[CIR][CUDA] Initial support for host compilation (#1309)

AdUhTkJm · web-flow · commit 90a5b619b9a9 · 2025-02-05T12:06:23.000-08:00
Adds support for `__host__` and `__device__` functions when compiling
for CUDA host.

The conditions I checked against is taken from OG.

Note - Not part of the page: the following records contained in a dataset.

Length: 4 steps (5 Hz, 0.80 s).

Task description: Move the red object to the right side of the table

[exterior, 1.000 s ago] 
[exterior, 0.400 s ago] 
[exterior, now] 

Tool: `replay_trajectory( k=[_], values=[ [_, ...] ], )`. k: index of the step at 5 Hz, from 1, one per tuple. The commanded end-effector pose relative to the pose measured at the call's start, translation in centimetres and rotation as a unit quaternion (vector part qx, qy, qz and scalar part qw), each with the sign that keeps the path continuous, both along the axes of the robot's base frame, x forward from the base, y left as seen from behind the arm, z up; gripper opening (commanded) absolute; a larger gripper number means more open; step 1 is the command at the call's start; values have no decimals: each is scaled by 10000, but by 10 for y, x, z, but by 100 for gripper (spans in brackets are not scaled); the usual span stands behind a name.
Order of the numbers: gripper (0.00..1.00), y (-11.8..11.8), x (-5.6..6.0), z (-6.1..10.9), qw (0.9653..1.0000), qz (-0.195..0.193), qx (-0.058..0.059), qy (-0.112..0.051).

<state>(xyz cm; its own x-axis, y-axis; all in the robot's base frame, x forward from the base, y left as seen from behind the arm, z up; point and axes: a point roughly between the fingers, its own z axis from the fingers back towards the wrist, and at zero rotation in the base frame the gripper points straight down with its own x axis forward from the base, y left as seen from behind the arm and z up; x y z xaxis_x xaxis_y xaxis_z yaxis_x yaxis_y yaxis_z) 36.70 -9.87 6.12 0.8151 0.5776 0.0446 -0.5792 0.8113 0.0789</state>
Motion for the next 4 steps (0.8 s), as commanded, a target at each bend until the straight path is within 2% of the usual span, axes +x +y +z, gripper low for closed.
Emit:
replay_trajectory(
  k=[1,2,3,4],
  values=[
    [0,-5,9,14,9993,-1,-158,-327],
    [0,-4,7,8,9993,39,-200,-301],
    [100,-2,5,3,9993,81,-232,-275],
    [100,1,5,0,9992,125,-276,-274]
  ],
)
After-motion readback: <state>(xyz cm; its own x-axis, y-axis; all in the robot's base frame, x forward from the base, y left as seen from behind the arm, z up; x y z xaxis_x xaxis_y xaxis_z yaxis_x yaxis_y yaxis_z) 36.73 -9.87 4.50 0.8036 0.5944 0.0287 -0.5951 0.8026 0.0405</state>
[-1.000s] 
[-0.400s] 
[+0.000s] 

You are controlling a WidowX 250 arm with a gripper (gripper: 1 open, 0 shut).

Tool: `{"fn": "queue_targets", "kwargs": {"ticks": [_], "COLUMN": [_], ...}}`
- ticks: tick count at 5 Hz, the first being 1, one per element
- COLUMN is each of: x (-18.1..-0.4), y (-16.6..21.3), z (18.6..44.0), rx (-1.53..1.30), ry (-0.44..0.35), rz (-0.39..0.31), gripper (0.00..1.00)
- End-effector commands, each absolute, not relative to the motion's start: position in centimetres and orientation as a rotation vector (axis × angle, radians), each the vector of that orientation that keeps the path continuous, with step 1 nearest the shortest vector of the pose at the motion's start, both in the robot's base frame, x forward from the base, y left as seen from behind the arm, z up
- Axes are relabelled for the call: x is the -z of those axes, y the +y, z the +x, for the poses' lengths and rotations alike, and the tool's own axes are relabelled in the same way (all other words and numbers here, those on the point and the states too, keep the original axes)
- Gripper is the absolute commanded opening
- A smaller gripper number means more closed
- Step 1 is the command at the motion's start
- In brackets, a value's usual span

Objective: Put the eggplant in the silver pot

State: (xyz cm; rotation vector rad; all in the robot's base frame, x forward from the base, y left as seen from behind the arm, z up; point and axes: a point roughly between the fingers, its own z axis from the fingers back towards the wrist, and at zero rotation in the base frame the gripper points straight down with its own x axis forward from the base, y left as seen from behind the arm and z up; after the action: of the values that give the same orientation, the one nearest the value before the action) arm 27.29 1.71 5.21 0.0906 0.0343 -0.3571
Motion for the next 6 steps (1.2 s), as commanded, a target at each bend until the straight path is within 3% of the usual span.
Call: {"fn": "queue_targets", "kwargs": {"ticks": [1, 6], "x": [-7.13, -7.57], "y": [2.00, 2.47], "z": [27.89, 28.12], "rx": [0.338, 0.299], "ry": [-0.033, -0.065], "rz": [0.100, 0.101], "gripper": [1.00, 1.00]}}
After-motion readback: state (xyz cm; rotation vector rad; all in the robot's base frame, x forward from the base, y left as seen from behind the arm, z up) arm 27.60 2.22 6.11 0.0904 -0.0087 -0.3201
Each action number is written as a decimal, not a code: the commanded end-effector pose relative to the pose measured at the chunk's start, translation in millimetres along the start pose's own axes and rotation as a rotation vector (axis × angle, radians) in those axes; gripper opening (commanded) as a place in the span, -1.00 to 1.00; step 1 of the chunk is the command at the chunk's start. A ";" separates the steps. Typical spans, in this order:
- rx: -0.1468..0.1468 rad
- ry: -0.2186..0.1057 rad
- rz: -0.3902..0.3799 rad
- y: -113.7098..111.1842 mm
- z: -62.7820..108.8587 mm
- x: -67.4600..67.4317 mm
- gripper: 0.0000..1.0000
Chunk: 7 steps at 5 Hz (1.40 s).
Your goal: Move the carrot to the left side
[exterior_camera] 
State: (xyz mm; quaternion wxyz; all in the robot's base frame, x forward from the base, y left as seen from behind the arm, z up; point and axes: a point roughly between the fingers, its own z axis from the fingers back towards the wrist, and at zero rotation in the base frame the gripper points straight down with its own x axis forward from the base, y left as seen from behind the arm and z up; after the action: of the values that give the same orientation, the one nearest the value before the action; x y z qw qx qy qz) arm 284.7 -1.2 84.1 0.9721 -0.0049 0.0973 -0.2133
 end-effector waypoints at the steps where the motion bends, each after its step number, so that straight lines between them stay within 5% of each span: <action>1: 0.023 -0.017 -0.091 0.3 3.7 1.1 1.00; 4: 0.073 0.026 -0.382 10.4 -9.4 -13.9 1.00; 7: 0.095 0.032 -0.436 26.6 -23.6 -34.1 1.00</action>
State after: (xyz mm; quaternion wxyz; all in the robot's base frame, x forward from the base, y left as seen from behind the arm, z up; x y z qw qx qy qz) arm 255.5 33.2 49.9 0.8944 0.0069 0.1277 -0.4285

diff --git a/clang/lib/CIR/CodeGen/CIRGenModule.cpp b/clang/lib/CIR/CodeGen/CIRGenModule.cpp
@@ -514,7 +514,19 @@ void CIRGenModule::emitGlobal(GlobalDecl GD) {
 
   assert(!Global->hasAttr<IFuncAttr>() && "NYI");
   assert(!Global->hasAttr<CPUDispatchAttr>() && "NYI");
-  assert(!langOpts.CUDA && "NYI");
+
+  if (langOpts.CUDA) {
+    if (langOpts.CUDAIsDevice)
+      llvm_unreachable("NYI");
+
+    if (dyn_cast<VarDecl>(Global))
+      llvm_unreachable("NYI");
+
+    // We must skip __device__ functions when compiling for host.
+    if (!Global->hasAttr<CUDAHostAttr>() && Global->hasAttr<CUDADeviceAttr>()) {
+      return;
+    }
+  }
 
   if (langOpts.OpenMP) {
     // If this is OpenMP, check if it is legal to emit this global normally.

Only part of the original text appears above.